What I mean by this is rather than looking at the (biblical) law as a “bottom line” in the spirit of American jurisprudence in which transgressions or violations of the law are marked by the lowest common denominator — you’re a good Christian, until you cross this particular line and then it’s a sin!  — Jesus is advocating for a different vision, one that reflects God’s desire and plan for full human living that is seen in a hopeful way. I liken this to an “open roof,” aiming upward, rather than limiting one’s sense of sin and right relationship with a ceiling or focusing downward on the “bottom line” of the behavior most minimally acceptable.

Each of these themes that Jesus discusses — murder and anger, adultery and lust, divorce, oaths, reactions to evil, loving enemies — are themes that everybody encounters. How easy would it be, with a “bottom line” approach, to say to oneself: “I am a good person, I haven’t killed anybody, therefore I’m not ‘liable to judgement!'” Yet, Jesus is making the point that we are all sinners and fail to live up to what it is God intends for us.

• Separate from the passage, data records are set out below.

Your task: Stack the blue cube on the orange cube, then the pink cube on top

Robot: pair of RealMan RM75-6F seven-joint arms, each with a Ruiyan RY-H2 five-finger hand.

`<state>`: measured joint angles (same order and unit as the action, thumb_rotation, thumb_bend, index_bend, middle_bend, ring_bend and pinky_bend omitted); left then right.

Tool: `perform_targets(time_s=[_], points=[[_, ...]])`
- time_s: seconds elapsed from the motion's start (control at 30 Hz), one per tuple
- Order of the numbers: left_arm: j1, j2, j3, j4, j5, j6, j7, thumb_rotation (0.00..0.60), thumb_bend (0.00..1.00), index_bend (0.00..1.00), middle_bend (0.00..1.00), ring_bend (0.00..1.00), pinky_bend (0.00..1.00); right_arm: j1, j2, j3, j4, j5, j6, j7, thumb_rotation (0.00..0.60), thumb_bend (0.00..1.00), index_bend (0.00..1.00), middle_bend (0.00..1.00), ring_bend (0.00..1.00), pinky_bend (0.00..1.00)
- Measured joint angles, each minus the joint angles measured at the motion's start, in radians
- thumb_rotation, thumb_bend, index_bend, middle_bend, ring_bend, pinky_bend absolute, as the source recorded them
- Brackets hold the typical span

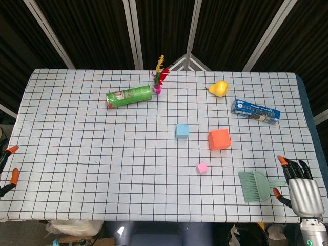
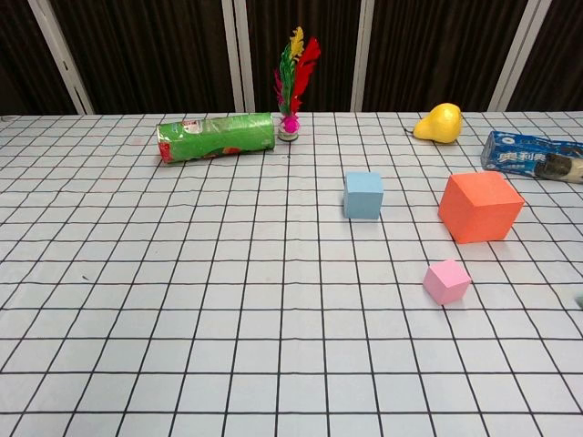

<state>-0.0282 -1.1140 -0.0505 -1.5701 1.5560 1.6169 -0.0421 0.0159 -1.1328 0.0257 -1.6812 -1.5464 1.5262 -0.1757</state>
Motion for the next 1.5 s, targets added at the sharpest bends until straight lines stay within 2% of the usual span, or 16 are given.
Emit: perform_targets(time_s=[1.07, 1.23, 1.3, 1.33, 1.4, 1.47, 1.5], points=[[0.009, 0.0, 0.004, -0.009, 0.021, 0.022, 0.011, 0.6, 0.56, 0.18, 0.03, 0.0, 0.0, 0.002, -0.002, -0.003, 0.003, 0.001, -0.01, -0.003, 0.6, 0.32, 0.0, 0.16, 0.17, 0.1], [0.008, 0.003, 0.004, -0.01, 0.013, 0.013, 0.006, 0.6, 0.56, 0.18, 0.03, 0.0, 0.0, 0.018, -0.007, 0.006, 0.001, -0.01, -0.017, -0.009, 0.6, 0.32, 0.0, 0.16, 0.22, 0.1], [0.007, 0.004, 0.004, -0.01, 0.011, 0.009, 0.005, 0.6, 0.56, 0.18, 0.03, 0.0, 0.0, 0.03, -0.006, 0.015, -0.002, -0.014, -0.022, -0.005, 0.6, 0.32, 0.01, 0.21, 0.29, 0.1], [0.006, 0.004, 0.005, -0.01, 0.011, 0.008, 0.005, 0.6, 0.56, 0.18, 0.03, 0.0, 0.0, 0.04, -0.004, 0.023, -0.005, -0.016, -0.027, -0.004, 0.6, 0.32, 0.02, 0.27, 0.36, 0.12], [0.004, 0.004, 0.004, -0.01, 0.012, 0.004, 0.006, 0.6, 0.56, 0.18, 0.03, 0.0, 0.0, 0.058, 0.0, 0.039, -0.016, -0.021, -0.034, -0.003, 0.6, 0.32, 0.06, 0.43, 0.5, 0.22], [0.002, 0.004, 0.004, -0.01, 0.011, 0.002, 0.006, 0.6, 0.56, 0.18, 0.03, 0.0, 0.0, 0.081, 0.006, 0.06, -0.038, -0.027, -0.041, 0.008, 0.6, 0.31, 0.12, 0.6, 0.66, 0.38], [0.002, 0.003, 0.004, -0.01, 0.01, 0.001, 0.007, 0.6, 0.56, 0.18, 0.03, 0.0, 0.0, 0.092, 0.007, 0.07, -0.05, -0.03, -0.043, 0.015, 0.6, 0.31, 0.14, 0.65, 0.7, 0.43]])
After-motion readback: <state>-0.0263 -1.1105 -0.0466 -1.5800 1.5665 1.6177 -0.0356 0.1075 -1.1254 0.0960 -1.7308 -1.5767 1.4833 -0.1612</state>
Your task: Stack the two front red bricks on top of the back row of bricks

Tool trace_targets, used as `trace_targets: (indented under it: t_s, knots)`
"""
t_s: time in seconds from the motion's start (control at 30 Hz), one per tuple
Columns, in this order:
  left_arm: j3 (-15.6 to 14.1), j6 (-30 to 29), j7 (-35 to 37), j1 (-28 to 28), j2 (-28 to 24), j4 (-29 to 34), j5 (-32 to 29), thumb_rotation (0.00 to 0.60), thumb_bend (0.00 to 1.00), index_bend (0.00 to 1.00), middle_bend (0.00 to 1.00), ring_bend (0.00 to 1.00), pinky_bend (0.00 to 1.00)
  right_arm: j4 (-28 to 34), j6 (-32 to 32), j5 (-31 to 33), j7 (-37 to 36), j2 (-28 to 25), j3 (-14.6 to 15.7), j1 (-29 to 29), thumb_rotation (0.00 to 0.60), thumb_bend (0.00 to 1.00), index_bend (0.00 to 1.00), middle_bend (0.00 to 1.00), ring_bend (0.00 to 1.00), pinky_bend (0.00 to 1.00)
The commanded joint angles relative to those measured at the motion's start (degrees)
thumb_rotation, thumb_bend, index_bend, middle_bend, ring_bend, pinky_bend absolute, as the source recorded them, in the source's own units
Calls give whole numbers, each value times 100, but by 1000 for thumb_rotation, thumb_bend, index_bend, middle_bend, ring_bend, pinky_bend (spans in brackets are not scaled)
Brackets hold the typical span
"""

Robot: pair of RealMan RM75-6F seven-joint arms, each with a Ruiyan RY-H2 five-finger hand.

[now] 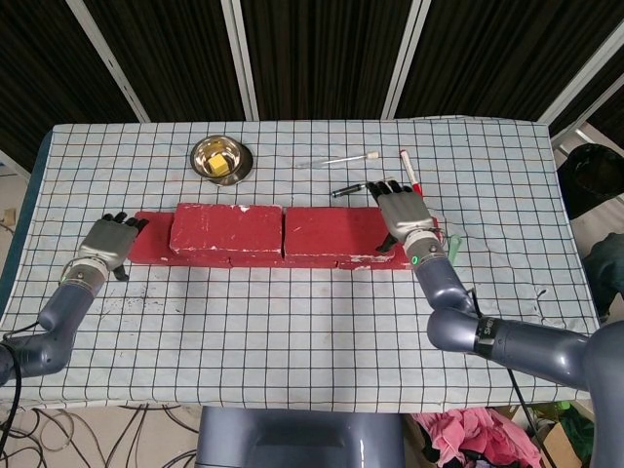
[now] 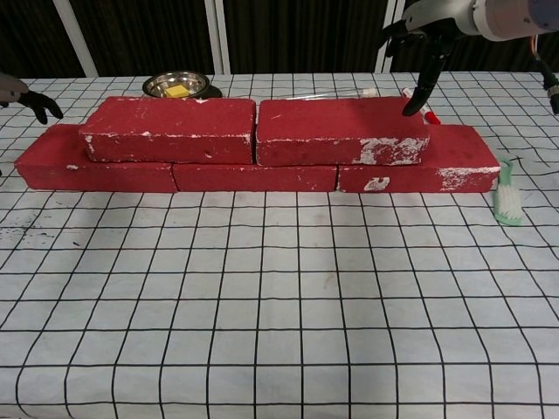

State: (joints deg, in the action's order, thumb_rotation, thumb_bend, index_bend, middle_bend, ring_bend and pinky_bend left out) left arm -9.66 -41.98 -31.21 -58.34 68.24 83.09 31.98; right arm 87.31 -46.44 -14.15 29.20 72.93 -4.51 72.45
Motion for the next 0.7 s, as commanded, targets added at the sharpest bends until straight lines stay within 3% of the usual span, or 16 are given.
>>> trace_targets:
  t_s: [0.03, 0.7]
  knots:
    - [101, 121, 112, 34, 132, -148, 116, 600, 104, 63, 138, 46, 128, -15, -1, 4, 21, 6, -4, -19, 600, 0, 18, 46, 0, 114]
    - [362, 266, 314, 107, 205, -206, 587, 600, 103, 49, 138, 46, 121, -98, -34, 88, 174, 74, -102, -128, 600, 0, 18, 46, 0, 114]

Sure, it is very unlikely that you or I will murder anybody, but how often do we hold anger toward another, feed our lust for vengeance after we’ve been hurt or wronged, desire ill for another, and so forth? My guess is: pretty regularly!

If we take the roof of our limited expectations off the house of our own making, and stop looking down to make sure we’re standing above the floor of lowest expectations, we realize that God is inviting us to be more and better. There are plenty of ways that we can grow in our faith and in the practice of our relationships, but are we just content to maintain the minimum or are we willing to aspire to something more, something more like God’s will rather than ours, something more like the fulfillment that Jesus is talking about today?

I’m reminded of the scenes in the popular cult film Office Space when Jennifer Aniston’s character, a woman who works at a generic chain restaurant the likes of TGI Fridays, gets into some heated discussions with her supervisor about how many “pieces of flair” she should have on her waitress uniform (see clip below). Pieces of flair are buttons, pins, and various other “fun” items that are attached to the uniform and by which one’s ostensible enthusiasm for and commitment to providing quality service. The non sequitur and absurdity of “pieces of flair” notwithstanding, the attitude that Jennifer Aniston’s character has in this scene comically illustrates this “bottom line” approach, looking down at what one must do and be instead of what one should aspire to do and be.

Jesus is dealing with us, the Jennifer Aniston characters, who want to be told what the minimal requirements are to be “in the good” with God. Jesus challenges our presuppositions in this way, forcing us to come to terms with the fact that we are capable of so much more than the “bottom line.” We should all aspire to be more Christ-like in our living and loving. We should want as many pieces of flair as our particular circumstances allow, not because it’s required, but because we are enthusiastic about God’s will and proclaiming the Kingdom of God with our words and deeds (and flair)!